PORTER, Henry (by 1501-55/56), of Fletchamstead and Coventry, Warws.

Published in The History of Parliament: the House of Commons 1509-1558, ed. S.T. Bindoff, 1982
Available from Boydell and Brewer

Constituency

Dates

Family and Education

b. by 1501, yr. s. of John Porter of Coventry; bro. of Baldwin. prob. unm.1

Offices Held

Steward, Coventry by 1553.2

Biography

Little has come to light about Henry Porter. Like his brother Baldwin, he may have received a legal education, for the plaintiff in a chancery suit brought against him as steward of the mayor’s court described him as ‘learned in the law’. According to the certificate of musters taken in 1522, he was then a tenant in Smithford Street ward, Coventry.
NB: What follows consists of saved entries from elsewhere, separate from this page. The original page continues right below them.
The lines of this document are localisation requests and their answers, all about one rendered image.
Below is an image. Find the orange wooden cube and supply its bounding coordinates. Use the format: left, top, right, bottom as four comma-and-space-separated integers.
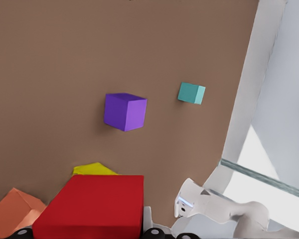
0, 187, 48, 239

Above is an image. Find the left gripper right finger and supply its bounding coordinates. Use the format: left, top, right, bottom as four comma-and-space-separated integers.
142, 206, 174, 239

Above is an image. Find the red wooden cube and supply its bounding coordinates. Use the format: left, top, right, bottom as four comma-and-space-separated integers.
31, 174, 145, 239

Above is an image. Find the purple wooden cube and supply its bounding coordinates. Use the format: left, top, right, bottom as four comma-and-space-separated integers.
103, 93, 148, 132

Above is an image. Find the silver frame rail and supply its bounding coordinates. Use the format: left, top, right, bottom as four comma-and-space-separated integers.
218, 158, 299, 201

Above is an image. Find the silver frame post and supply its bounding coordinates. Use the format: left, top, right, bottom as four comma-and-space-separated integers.
203, 0, 289, 197

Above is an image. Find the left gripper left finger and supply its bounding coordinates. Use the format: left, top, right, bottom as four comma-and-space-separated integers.
9, 225, 33, 239

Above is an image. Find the yellow wooden cube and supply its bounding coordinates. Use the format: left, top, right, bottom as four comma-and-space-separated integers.
72, 162, 120, 176

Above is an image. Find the teal wooden cube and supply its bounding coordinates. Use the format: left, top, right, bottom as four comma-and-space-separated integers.
177, 82, 206, 105
In July 1524 he obtained a 40-year lease of the manor and tithes of Sherborne, Warwickshire, from the Knights of St. John and it may thus well have been he who (then said to be resident in London) assisted Sir George Throckmorton five years later in ejecting Martin Dowcra from the commandery of Balsall. (Throckmorton’s son John was to be Porter’s fellow-Member in the Parliament of 1555.) In 1537 and 1539 Porter acquired leases of the rectory of Harbury and the tithes of the rectory of Offchurch.3

Porter sat with Christopher Warren in the Parliaments of 1545 and 1547. On 12 Dec. 1545 he received £3 10s. for his charges ‘by 37 days’, a generous allowance for the 32 days of the first session of the Parliament of 1545 which, however, did not end until 24 Dec., and early in the following reign he had £2 8s. for his attendance at the second session. The first session of the Parliament of 1547 lasted 51 days but Porter was paid £6 8s. for 64 days, this time at the statutory rate of 2s. a day, and a further £3 for his other charges. The next payment made to him on 15 Feb. 1549 was of £5 and a year later he received £9 3s.2d., of which £7 14s. was for his attendance at the third session (at the beginning of which he had also shared £6 11s. with Warren) until 16 Jan. 1550, just over a fortnight before its close. His additional expenses during the first session and his prolonged sojourn in London may have arisen out of the Coventry Members’ vigorous opposition to the bill for the dissolution of the chantries. ‘None were stiffer nor more busily went about to impugn’ the inclusion of guild lands in this measure than the Coventry Members and their colleagues from Lynn. Coventry’s case was that of the two churches in the city serving 11 or 12,000 people one was dependent on the revenues of guild lands, and it asked, successfully, for a promise of a new grant of the lands. Although in May 1548 the Privy Council agreed, it was not until September 1552 that the grant was made, and then at a cost to the city of £1,315. The bill ‘for the city of Coventry’ introduced into the second session concerned the related matter of Bond’s hospital but after Thomas Bond had been questioned about his grandfather’s bequest no more is heard of the bill.4

Porter made his will on 5 Aug. 1555 but was presumably still in good health when on 8 Oct. he was returned to Parliament for the third and last time. Nothing is known of his attendance or role in the House: the two Mr. Porters appearing on the list of those who opposed a government bill were the Members for Gloucester and Grantham. His will shows that he had settled at Fletchamstead, a manor less than three miles from Coventry which his brother had leased 25 years earlier. He asked to be buried there, provided £40 for alms to the poor and left a further £40 to his ‘ghostly father’. Other bequests included £20 each to his nephews Henry and William Porter and £10 each to his four nieces, and he left the residue of his goods (no lands are mentioned) to ‘poor householders decayed and to young setters up’ in Coventry. His brother Baldwin was an overseer of the will which was proved on 2 Nov. 1556: the date of Porter’s death is otherwise unknown.5

Ref Volumes: 1509-1558

Author: S. M. Thorpe

Notes

  • 1. Date of birth estimated from first reference. PCC 20 Ketchyn; C1/1459/84.
  • 2. C1/1321/50.
  • 3. Ibid.; Coventry accts. various 18, f. 12v; CPR, 1566-9, pp. 361-2, 395; St.Ch. 2/17/401; LP Hen. VIII, x; VCH Warws. vi. 198.
  • 4. Coventry mayors’ accts. 1542-61, pp. 30, 35, 43, 49, 494, 496; APC, ii. 193-5; W. K. Jordan, Edw. VI, ii. 184-5; CPR, 1550-3, pp. 337-43; CJ, i. 5-7.
  • 5. PCC 20 Ketchyn; VCH Warws. vi. 235; C1/872/52-55.